(Directions)
Without leaving anything out, print every line of the data.

Stored entries:
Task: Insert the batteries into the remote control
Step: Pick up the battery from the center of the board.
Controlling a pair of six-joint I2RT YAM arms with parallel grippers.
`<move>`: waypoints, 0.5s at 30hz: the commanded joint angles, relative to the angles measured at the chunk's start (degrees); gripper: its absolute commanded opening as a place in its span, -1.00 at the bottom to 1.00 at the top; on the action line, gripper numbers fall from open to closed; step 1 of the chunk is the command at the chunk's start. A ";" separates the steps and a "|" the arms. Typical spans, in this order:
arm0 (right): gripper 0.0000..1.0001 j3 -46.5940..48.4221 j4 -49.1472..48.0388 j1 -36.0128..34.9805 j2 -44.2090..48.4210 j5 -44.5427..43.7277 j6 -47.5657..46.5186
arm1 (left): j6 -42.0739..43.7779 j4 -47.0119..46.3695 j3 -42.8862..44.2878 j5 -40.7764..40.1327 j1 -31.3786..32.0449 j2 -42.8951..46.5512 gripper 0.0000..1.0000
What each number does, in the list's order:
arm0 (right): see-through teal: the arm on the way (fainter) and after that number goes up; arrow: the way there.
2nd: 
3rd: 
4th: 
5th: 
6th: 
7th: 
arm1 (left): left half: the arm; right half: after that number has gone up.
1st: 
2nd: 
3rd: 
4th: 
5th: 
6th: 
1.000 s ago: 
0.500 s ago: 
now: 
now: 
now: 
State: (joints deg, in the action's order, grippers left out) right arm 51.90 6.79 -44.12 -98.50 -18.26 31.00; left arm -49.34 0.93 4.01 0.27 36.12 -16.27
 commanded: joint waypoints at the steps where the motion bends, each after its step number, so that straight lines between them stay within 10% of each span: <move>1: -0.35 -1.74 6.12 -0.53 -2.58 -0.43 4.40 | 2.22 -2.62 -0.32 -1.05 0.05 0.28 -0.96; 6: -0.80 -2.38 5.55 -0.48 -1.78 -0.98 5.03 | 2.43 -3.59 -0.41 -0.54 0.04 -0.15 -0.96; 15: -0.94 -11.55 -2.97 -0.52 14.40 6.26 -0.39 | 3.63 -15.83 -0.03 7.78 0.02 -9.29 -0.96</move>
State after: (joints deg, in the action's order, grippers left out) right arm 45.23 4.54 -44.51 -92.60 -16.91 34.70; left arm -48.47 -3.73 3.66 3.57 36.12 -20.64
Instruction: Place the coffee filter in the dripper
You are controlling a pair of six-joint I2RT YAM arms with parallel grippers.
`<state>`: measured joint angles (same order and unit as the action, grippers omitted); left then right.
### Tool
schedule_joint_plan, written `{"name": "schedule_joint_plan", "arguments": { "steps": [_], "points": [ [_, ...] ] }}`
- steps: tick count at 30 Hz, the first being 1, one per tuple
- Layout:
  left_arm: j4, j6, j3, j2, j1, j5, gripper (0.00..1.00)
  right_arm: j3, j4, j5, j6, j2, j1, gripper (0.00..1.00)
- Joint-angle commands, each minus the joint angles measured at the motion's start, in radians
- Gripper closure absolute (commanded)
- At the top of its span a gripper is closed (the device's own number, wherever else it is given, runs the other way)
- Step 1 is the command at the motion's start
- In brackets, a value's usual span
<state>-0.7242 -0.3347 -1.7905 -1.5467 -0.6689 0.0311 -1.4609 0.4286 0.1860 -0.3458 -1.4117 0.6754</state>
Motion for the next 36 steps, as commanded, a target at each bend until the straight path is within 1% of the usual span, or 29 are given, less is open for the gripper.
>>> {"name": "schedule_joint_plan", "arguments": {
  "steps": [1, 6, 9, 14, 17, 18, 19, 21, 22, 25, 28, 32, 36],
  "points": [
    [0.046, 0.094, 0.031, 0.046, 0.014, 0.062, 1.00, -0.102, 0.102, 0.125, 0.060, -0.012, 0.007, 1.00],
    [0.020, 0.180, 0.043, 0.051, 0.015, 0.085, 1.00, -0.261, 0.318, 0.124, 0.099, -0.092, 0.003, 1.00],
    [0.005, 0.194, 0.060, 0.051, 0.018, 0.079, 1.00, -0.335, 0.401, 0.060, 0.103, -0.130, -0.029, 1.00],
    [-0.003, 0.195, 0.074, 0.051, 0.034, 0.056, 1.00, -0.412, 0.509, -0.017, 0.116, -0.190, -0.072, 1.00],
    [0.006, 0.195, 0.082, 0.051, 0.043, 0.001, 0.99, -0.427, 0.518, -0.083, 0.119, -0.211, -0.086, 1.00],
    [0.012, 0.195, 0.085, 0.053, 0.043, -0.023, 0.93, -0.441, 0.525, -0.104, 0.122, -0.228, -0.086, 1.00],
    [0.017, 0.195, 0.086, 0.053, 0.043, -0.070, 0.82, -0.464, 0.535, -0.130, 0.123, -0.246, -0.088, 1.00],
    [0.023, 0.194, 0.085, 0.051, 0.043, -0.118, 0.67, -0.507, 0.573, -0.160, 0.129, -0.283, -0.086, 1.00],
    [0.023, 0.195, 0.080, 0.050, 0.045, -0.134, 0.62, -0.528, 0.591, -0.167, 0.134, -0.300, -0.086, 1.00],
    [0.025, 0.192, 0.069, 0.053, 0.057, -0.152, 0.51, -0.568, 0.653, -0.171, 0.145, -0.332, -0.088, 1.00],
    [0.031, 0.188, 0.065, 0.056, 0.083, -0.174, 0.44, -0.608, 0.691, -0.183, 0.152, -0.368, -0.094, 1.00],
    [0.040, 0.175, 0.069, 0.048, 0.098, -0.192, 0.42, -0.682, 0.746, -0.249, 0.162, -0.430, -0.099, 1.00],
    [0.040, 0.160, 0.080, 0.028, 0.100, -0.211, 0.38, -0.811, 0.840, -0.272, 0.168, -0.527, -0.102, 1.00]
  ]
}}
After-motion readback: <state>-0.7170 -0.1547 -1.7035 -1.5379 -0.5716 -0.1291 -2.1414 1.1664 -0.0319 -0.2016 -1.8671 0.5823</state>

(Reply)
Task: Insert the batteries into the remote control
Step: Pick up the battery from the center of the board.
Controlling a pair of six-joint I2RT YAM arms with parallel grippers.
`<move>`: waypoints, 0.5s at 30hz: the commanded joint angles, relative to the angles measured at the chunk's start (degrees); gripper: its absolute commanded opening as a place in its span, -1.00 at the bottom to 1.00 at the top; on the action line, gripper numbers fall from open to closed; step 1 of the chunk is the command at the chunk's start. A ";" separates the steps and a "|" the arms. Typical spans, in this order:
arm0 (right): gripper 0.0000..1.0001 j3 -46.5940..48.4221 j4 -49.1472..48.0388 j1 -36.0128..34.9805 j2 -44.2090..48.4210 j5 -44.5427..43.7277 j6 -47.5657..46.5186
arm1 (left): j6 -42.0739..43.7779 j4 -47.0119..46.3695 j3 -42.8862..44.2878 j5 -40.7764..40.1327 j1 -31.3786..32.0449 j2 -42.8951..46.5512 gripper 0.0000..1.0000
What each number does, in the list's order:
arm0 (right): see-through teal: the arm on the way (fainter) and after that number goes up; arrow: the way there.
2nd: 
3rd: 
4th: 
5th: 
6th: 
7th: 
arm1 (left): left half: the arm; right half: after that number has gone up.
1st: 
2nd: 
3rd: 
4th: 
5th: 
6th: 
1.000 s ago: 
0.500 s ago: 
now: 
now: 
now: 
State: (joints deg, in the action's order, grippers left out) right arm 51.90 6.79 -44.12 -98.50 -18.26 31.00; left arm -49.34 0.93 4.01 0.27 36.12 -16.27
 commanded: joint waypoints at the steps where the motion bends, each after its step number, so that straight lines between them stay within 10% of each span: <move>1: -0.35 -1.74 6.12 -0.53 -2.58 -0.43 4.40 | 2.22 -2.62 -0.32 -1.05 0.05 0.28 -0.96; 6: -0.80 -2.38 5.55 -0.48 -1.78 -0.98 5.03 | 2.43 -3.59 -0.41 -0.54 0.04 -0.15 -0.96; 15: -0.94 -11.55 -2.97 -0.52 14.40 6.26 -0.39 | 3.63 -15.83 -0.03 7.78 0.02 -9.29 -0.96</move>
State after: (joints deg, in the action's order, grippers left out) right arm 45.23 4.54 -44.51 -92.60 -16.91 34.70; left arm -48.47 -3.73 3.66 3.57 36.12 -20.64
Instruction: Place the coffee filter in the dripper
You are controlling a pair of six-joint I2RT YAM arms with parallel grippers.
`<state>`: measured joint angles (same order and unit as the action, grippers omitted); left then right.
### Tool
schedule_joint_plan, written `{"name": "schedule_joint_plan", "arguments": { "steps": [_], "points": [ [_, ...] ] }}`
- steps: tick count at 30 Hz, the first being 1, one per tuple
- Layout:
  left_arm: j4, j6, j3, j2, j1, j5, gripper (0.00..1.00)
  right_arm: j3, j4, j5, j6, j2, j1, gripper (0.00..1.00)
- Joint-angle commands, each minus the joint angles measured at the motion's start, in radians
- Gripper closure absolute (commanded)
- At the top of its span a gripper is closed (the device's own number, wherever else it is given, runs the other way)
- Step 1 is the command at the motion's start
- In brackets, a value's usual span
<state>-0.7242 -0.3347 -1.7905 -1.5467 -0.6689 0.0311 -1.4609 0.4286 0.1860 -0.3458 -1.4117 0.6754</state>
Motion for the next 36 steps, as commanded, a target at each bend until the straight path is within 1% of the usual span, or 29 are given, less is open for the gripper.
>>> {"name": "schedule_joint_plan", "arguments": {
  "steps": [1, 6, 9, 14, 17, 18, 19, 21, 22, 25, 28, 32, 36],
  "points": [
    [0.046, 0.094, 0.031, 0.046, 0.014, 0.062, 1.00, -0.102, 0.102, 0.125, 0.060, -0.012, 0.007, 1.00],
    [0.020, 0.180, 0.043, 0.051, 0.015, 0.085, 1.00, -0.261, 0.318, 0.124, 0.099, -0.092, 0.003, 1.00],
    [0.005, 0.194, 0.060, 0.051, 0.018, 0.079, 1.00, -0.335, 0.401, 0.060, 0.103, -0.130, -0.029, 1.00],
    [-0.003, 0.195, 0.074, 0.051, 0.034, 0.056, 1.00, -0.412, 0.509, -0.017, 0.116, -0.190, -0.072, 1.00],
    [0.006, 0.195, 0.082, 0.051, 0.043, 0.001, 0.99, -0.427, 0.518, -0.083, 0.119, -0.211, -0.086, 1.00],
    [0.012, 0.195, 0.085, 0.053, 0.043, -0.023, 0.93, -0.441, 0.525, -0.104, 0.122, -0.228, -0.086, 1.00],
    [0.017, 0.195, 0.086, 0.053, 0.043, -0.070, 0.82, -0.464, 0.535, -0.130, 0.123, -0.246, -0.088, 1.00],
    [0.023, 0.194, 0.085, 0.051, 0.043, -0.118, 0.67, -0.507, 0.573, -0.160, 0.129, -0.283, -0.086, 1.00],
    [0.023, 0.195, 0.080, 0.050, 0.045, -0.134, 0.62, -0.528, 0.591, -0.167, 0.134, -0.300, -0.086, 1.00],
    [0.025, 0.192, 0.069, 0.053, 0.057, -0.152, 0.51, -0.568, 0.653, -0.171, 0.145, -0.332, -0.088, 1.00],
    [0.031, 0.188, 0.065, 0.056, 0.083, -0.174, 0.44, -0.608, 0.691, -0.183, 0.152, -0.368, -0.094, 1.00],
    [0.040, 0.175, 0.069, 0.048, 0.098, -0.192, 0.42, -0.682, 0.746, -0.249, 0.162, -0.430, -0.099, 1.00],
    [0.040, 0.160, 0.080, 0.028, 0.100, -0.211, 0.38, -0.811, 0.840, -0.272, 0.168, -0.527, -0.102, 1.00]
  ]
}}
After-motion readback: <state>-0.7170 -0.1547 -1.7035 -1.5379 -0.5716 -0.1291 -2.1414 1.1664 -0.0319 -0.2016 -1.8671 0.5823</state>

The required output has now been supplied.